ニコニコと人好きのする笑顔をうかべ、嫋に優しげな口調で語りかける。
「あっ、えっと、朱鷹様に……会いに行くためにここまで来てて」
「アイツに? ……そう。じゃあここからじゃなくて、曲がった場所にある道から行けば、急な坂道もなく着くよ。僕は帰る途中だったんだ。じゃあね」
キツネ顔の青年は首をかしげ、ポツリと不思議そうに呟く。しかし、屋敷への行き方だけ告げると、背を向けて去ってしまった。
(かっこいい人だったな……人懐っこい顔をして、でも体は逞しくて……はっ! いけない! 夫以外にそんなこと思うなんて、節操がない)
ぼうっと見惚れていた嫋はかぶりを振り、青年が言った通りの道を進む。
「こっちの道、だよね? ……あっ、ほんとうに着いた!」
屋敷に難なく辿り着けたことに驚き、思わず声を漏らす。
「えっと……勝手に入ってもいいのかなぁ」
門は開いている。嫋は荷物を持ち直し、恐る恐る足を踏み入れた。
「こんにちはー!」
……。
「たお、嫋と申します! 朱鷹様はいらっしゃいますか?」
反応がない。嫋は肩を落としながらも、屋敷の部屋に入ってみる。全体的に薄暗く、肌寒い。嫋はぶるりと体を震わせ、荷物をかたく抱きしめた。
「朱鷹様、いらっしゃいますか……?」
縋るような声で呟くも、床の軋む音しかしない。それなのに幾つもの目に見られているような気がして、嫋はとうとう涙目になってしまった。
パキャ、ゴキッ
さらに奥の部屋に手をかけ、嫋の手が止まる。
「えっ……?」
嫌な予感がして、少しだけ開けた扉から顔を背ける。嫋が声を漏らすとその音は止んだ。粘着質で、なにか固いものが折れる音。
「はっ、ぁ………」
ツンと鼻を突く異臭に息を荒くしながら、目を細めて扉の先を見ようとする。汗でしっとりとした手を扉について、隙間を覗き込んだ。
「……」
「ひぃっ!」
黒目がぐるりと上を向き、嫋はそのまま気を失った。少女のようにまろい頬は真っ青になっている。

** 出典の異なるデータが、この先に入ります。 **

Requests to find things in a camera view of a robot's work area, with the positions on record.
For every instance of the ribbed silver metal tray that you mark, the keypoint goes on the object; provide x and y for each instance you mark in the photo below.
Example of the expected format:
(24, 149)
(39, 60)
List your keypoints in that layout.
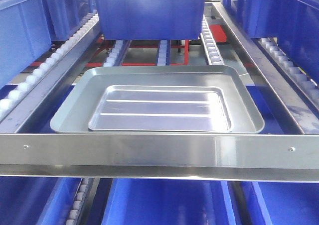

嫋がその視界に収めたのは、ギョロリ、と剥かれた巨大な赤黒い瞳と、ズタズタに裂かれ啄まれた女の死体であった。
────
「か、かわいい……かわいいなぁ、お前……!」
(人間に、こんな可愛いヤツがいたなんて!)
妖の体が縮み、見る見る間に人の男へと変化する。
男は血のような瞳の色をしており、その筋肉質な四肢は一切の布を纏っていない。男は指先を震わせながら、ゆっくりと嫋の頬を撫でる。
男は目を見開き、小さく上下する嫋の胸元をじっと脳に焼きつけた。
血がこびり付いた口元は興奮でいびつに歪み、口の中では次々と唾液が分泌されている。
するすると袍の奥の素足をなぞり上げ、雌雄を確認する。雄と分かれば、その男の手は嫋のやわい尻に移動し、手のひらに吸い付く感触を楽しみながら揉みしだいた。
可愛い、と繰り返しながら、まるで愛玩動物に触れるかのようにぎゅっと力を込め嫋の体を抱きしめる。
嫋の骨が軋む音がするが、男はそれに気づかない。まさか抱きしめただけで人間の骨が折れかけるなど、妖たる彼には分からない。
この男が朱鷹。勝手に神として祀りあげられ、人間の嫁を寄越された大鷲の妖である。